→ **What to produce**:
Set out exactly, and with nothing added, the line containing "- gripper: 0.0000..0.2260" and every line after it through the final line of the data.

--

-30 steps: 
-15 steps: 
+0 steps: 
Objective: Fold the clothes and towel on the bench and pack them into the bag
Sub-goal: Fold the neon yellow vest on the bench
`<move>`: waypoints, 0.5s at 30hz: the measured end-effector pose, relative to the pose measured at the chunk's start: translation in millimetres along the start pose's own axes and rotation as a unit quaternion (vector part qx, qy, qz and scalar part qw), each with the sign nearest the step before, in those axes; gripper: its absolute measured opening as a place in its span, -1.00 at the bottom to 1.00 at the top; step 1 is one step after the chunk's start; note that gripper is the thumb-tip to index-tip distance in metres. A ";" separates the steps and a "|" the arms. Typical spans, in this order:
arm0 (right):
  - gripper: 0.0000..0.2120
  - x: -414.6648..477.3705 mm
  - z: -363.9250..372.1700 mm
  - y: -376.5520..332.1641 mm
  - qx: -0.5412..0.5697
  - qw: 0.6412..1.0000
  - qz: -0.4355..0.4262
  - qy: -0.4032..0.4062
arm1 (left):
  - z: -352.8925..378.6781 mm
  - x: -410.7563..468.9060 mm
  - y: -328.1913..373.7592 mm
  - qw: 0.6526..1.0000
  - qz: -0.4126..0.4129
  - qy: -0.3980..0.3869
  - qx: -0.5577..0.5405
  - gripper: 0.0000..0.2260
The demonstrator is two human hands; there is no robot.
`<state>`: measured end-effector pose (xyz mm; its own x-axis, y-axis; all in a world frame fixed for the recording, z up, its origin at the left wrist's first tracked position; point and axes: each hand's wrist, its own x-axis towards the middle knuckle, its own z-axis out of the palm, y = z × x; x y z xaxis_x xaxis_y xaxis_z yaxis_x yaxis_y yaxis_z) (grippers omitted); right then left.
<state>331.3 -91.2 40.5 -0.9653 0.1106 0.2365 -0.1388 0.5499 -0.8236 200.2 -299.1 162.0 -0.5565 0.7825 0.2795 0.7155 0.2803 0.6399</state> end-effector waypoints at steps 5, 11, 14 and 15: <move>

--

→ **Output for this exercise**:
  - gripper: 0.0000..0.2260
The demonstrator is two human hands; there is no robot.
`<state>`: measured end-effector pose (xyz mm; its own x-axis, y-axis; all in a world frame fixed for the recording, z up, its origin at the left wrist's first tracked position; point and axes: each hand's wrist, its own x-axis towards the middle knuckle, its own z-axis out of the palm, y = z × x; x y z xaxis_x xaxis_y xaxis_z yaxis_x yaxis_y yaxis_z) (grippers omitted); right then left.
<state>331.3 -91.2 40.5 -0.9653 0.1106 0.2365 -0.1388 0.5499 -0.8236 200.2 -299.1 162.0 -0.5565 0.7825 0.2795 0.7155 0.2803 0.6399</state> end-effector waypoints at steps 5, 11, 14 and 15: <move>

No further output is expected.